Ich habe einen Mann und zwei Söhne, die ein und drei Jahre alt sind. Wir sind eine ganz normale Familie mit all den Herausforderungen, die andere Mütter und Väter auch meistern. Was uns unterscheidet, ist die Herkunft unserer Kinder. Unser Großer ist adoptiert, unser Kleiner lebt als Dauerpflegesohn bei uns. Ich schreibe diesen Artikel in Fortsetzung zu Jessicas Post „Die 10 häufigsten Vorurteile und Sprüche gegenüber Pflegeeltern.“ Ich schreibe ihn, weil es mich nervt, immer wieder die gleichen Sprüche zu hören, wenn jemand neu von unserer besonderen Familiensituation erfährt. Und weil ich dir erzählen will, dass es für uns keinen Unterschied macht, wer das Kind neun Monate im Bauch getragen hat. Die Liebe, die wir für unsere Kinder empfinden, ist die Gleiche.

„Das ist aber toll, dass ihr das macht. Ich könnte das ja nicht.“

Seit Jahren hören wir diesen Spruch und verstehen ihn überhaupt nicht. Mein Gegenüber meint also, wir seien besonders soziale Menschen und würden deshalb Kinder „von der Straße“ holen, um ihnen ein besseres Leben zu ermöglichen. Sorry, wenn ich diese Illusion zerstöre. Wir konnten selbst keine Kinder bekommen und haben uns deshalb um Adoption und Pflege beworben. Fertig. Sobald wir das erklärt haben, kommt in der Regel sofort die Frage nach alternativen Methoden.

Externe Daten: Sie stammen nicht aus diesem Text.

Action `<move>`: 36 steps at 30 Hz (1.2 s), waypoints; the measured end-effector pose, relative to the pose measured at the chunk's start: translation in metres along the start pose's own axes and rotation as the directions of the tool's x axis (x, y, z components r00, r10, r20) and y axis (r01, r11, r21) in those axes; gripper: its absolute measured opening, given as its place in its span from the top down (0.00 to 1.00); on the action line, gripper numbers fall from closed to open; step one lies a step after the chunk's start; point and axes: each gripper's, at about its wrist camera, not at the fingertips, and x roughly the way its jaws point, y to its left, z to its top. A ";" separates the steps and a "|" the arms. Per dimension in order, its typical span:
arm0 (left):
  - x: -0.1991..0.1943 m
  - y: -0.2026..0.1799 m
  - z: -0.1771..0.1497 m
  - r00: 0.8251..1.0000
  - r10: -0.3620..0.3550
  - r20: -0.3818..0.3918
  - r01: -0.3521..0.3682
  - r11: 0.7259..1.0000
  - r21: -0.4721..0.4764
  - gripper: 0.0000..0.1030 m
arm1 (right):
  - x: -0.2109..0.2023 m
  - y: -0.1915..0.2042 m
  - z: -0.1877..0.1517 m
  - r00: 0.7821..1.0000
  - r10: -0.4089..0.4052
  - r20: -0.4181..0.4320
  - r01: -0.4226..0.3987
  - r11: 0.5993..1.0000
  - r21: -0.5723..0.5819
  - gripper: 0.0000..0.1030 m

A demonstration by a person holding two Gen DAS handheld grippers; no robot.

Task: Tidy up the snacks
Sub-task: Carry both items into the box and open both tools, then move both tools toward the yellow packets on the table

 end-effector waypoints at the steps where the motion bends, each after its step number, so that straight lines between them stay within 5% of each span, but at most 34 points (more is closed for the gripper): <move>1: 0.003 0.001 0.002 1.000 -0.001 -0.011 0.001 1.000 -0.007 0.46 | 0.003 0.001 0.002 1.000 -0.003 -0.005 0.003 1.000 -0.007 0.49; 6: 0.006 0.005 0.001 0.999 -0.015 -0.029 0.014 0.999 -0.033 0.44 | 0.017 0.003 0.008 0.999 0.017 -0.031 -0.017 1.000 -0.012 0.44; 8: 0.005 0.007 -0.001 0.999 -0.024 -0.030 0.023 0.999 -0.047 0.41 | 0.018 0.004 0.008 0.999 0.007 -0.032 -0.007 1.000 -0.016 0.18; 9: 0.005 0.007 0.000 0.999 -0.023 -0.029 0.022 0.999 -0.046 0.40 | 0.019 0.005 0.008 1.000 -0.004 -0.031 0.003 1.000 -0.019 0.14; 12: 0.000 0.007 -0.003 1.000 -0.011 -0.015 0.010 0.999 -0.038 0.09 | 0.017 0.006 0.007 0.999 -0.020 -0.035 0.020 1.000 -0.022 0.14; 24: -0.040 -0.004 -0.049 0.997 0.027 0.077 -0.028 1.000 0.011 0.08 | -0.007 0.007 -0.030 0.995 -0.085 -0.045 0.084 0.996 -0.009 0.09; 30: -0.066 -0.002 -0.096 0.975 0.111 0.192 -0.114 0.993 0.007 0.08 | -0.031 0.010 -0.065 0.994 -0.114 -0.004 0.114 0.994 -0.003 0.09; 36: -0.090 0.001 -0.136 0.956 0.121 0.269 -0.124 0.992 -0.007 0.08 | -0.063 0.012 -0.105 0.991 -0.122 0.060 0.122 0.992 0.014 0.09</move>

„Habt ihr nicht versucht, per Kinderwunschbehandlung ein Baby zu bekommen?“

Abgesehen davon, dass es die (in der Regel wildfremden) Menschen nichts angeht, ob wir versucht haben, ein Kind via künstlicher Befruchtung zu zeugen, nervt es mich unheimlich, dass dies der angeblich zweitbeste Schritt sein soll, ein Kind zu bekommen. Wieso eigentlich?

Wir kennen einige Paare, die jahrelang viele tausend Euro und sehr viele Nerven in Kinderwunschbehandlungen investiert haben. Mal abgesehen von den enormen gesundheitlichen Belastungen der Hormontherapie für die betroffenen Frauen. Manche der Paare, die wir kennen, waren erfolgreich, manche nicht. Einige haben dem Druck nicht standgehalten und sich schließlich getrennt. Und die, die nach acht, zehn, zwölf erfolglosen Versuchen Anfang 40 kinderlos geblieben sind, trafen wir dann im Seminar für Adoptionsbewerber. Adoption war für diese Paare ein Kompromiss. Wenn man das Kind nicht selbst zeugen kann, dann eben adoptieren. Irgendwie schade, dachte ich, dass ein adoptiertes Kind damit schon von Anfang an nicht einem Selbstgezeugten gleich gestellt war. Für uns kam diese Tour durch die Kinderwunschpraxen nicht in Frage.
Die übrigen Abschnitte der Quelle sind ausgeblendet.